Only the stretch of the listing below that runs from the line with "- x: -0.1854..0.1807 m" through the line with "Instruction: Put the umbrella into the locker" is to be printed, exactly and with both ends.

*Information supplied:*
■ ■ ■ ■
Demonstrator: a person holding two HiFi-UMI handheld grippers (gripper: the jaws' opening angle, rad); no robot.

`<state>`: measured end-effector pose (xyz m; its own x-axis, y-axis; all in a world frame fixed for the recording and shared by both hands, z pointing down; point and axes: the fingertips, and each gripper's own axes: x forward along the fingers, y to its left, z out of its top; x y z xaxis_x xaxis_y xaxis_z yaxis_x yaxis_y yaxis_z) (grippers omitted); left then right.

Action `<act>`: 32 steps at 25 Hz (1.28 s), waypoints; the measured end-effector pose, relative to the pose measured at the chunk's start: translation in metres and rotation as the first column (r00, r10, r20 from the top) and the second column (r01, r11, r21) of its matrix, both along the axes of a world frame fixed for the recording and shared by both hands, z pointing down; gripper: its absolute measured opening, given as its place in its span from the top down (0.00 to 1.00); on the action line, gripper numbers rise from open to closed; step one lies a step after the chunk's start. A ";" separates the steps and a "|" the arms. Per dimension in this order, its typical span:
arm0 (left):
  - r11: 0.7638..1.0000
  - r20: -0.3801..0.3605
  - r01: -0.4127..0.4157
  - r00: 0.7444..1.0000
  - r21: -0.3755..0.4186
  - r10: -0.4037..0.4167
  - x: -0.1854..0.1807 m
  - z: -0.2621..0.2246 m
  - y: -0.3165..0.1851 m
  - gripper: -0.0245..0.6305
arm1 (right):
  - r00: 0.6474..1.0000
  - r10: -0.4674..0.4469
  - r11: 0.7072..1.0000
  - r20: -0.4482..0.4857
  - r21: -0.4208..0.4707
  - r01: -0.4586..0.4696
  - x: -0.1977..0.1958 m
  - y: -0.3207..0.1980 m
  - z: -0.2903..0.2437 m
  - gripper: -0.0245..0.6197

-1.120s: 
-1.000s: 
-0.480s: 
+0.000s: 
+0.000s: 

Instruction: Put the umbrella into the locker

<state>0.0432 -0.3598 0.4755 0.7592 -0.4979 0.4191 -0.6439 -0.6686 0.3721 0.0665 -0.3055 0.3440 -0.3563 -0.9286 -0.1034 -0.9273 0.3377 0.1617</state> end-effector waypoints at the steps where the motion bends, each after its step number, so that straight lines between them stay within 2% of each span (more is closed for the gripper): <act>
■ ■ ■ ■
*Solution to the exercise:*
  - x: -0.1854..0.1807 m
  - z: -0.2621..0.2246 m
  - y: -0.3165..0.1851 m
  - gripper: -0.0245..0.6305
arm1 (right):
  - r00: 0.6474..1.0000
  - r10: -0.4674..0.4469
  - r11: 0.7072..1.0000
  - r20: -0.4482..0.4857
  - r21: -0.4208..0.4707
  - r01: -0.4586..0.4696
  - x: -0.1977..0.1958 m
  - y: -0.3207..0.1980 m
  - z: -0.2903..0.2437 m
  - gripper: -0.0245..0.6197

-1.120s: 
-1.000s: 
-0.480s: 
+0.000s: 
+0.000s: 

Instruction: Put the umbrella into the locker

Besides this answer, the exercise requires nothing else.